Net balance                       $ 111,667  

 

The convertible note with the maturity date that has matured at the time the financial statements are issued continued to accrue interest and no default penalties were incurred. No convertible notes were converted as of December 31, 2015 and up to the date the financial statements are issued.

 

The Company adopted the provisions of FASB ASC Topic 815, “Derivatives and Hedging” (“ASC 815”) (previously EITF 07-5, “Determining Whether an Instrument (or an Embedded Feature) is Indexed to an Entity’s Own Stock”), as the convertible note agreement contained certain provision that the convertible note failed to pass the “fixed for fixed” criteria of ASC815, the conversion feature of the convertible debt should have to be bifurcated and recorded separately until the conversion date.

 

Based on ASC 815, the Company determined that the convertible debt contained embedded derivatives and full-ratchet provision which the Company valued the embedded derivative using the Black-Scholes method.
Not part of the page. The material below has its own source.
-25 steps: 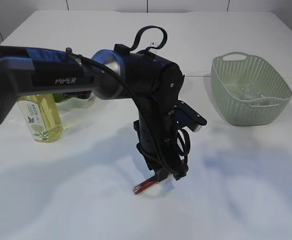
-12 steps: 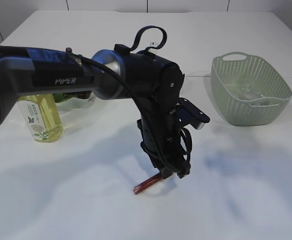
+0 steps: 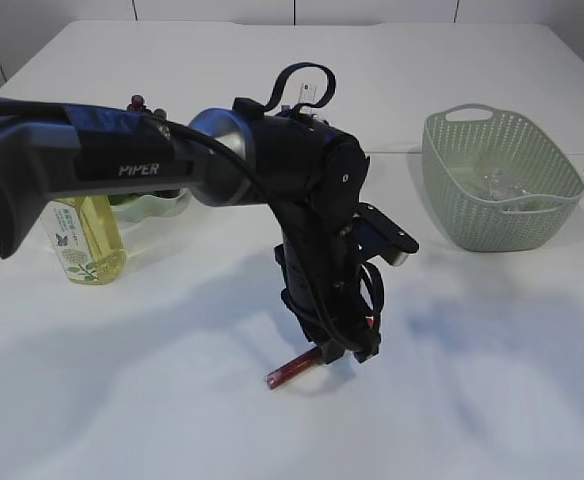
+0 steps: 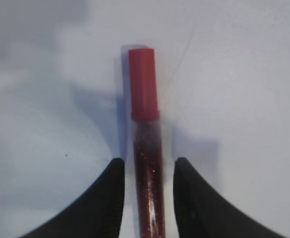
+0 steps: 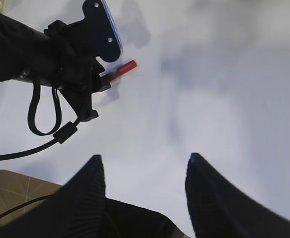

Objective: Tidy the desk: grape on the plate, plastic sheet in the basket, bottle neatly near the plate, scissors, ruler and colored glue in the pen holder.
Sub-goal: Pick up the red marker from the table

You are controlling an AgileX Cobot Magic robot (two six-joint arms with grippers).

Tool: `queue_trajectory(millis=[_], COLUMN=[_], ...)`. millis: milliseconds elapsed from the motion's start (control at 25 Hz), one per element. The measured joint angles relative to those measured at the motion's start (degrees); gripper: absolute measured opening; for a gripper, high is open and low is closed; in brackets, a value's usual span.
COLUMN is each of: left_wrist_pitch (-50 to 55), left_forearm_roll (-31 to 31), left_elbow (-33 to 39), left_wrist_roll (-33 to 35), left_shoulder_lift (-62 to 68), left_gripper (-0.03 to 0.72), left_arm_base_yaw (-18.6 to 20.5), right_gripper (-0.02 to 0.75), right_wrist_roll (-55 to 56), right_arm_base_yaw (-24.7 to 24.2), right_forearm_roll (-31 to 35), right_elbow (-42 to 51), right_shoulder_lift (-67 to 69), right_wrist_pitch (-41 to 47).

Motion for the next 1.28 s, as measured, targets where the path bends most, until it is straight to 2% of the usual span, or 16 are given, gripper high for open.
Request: queue_trajectory(millis=[1280], left_wrist_pitch=[-0.07], left_forearm_roll=[-0.62], left_elbow=[0.00], left_wrist_roll=[0.08], left_shoulder_lift=[1.00], left_gripper=[0.238], left_arm_base_yaw=[0.00], right_gripper=[0.418], right_wrist_roll=[-0.43], right_arm_base_yaw=[0.00], right_forearm_roll=[1.08], right_elbow=[0.00], right_shoulder_lift=[0.00], right_wrist_pitch=[0.00])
The following table represents fair value of embedded derivative movement from the date of issuance to December 31, 2015:

 

Embedded Derivative Liabilities

  Fair Value at Date of Issuance     Changes in Fair Value  2015     Fair Value at December 31, 2015  
                   
Note 1 – Issued in 2014   $ 70,334     $ 5,856     $ 76,190  
Note 2 – Issued in 2015   $ 20,000       (20,000 )     -  
Note 3 – Issued in 2015   $ 10,500       21,000       31,500  
                         
Total           $ 6,856     $ 107,690  

 

As a result of initial recording of derivative liability of $30,500 for convertible notes issued in 2015 with proceeds of $49,000 the Company recorded debt discount of $30,500 at the date of issuance of convertible note payable for issuances occurred in 2015. The Company accretes debt discount of $30,500 for convertible notes issued in 2015 and $70,334 for convertible note issued in 2014 over the life of the convertible note. The Company recorded accretion of $91,500 for the year ended December 31, 2015 which is recorded as interest expense.

 

The following table represents fair value of embedded derivative movement from the date of issuance to December 31, 2014:

 

Description   Fair Value at Date of Issuance     Changes in Fair Value 
2014
    Fair Value at December 31, 2014  
                         

Embedded derivative liabilities

  $ 70,334     $ -     $ 70,334  

 

As a result of initial recording of derivative liability of $70,334 with proceeds of $100,000 the Company recorded debt discount of $70,334 at the date of issuance of convertible note payable. The Company accretes debt discount of $70,334 over the life of the convertible note which is 12 months. The Company recorded accretion of $17,583 for the year ended December 31, 2014 which is recorded as interest expense.

 

Interest incurred for the year ended December 31, 2014 was $1,251 (excluding debt discount accretion of $17,583 which is also recorded as interest expense).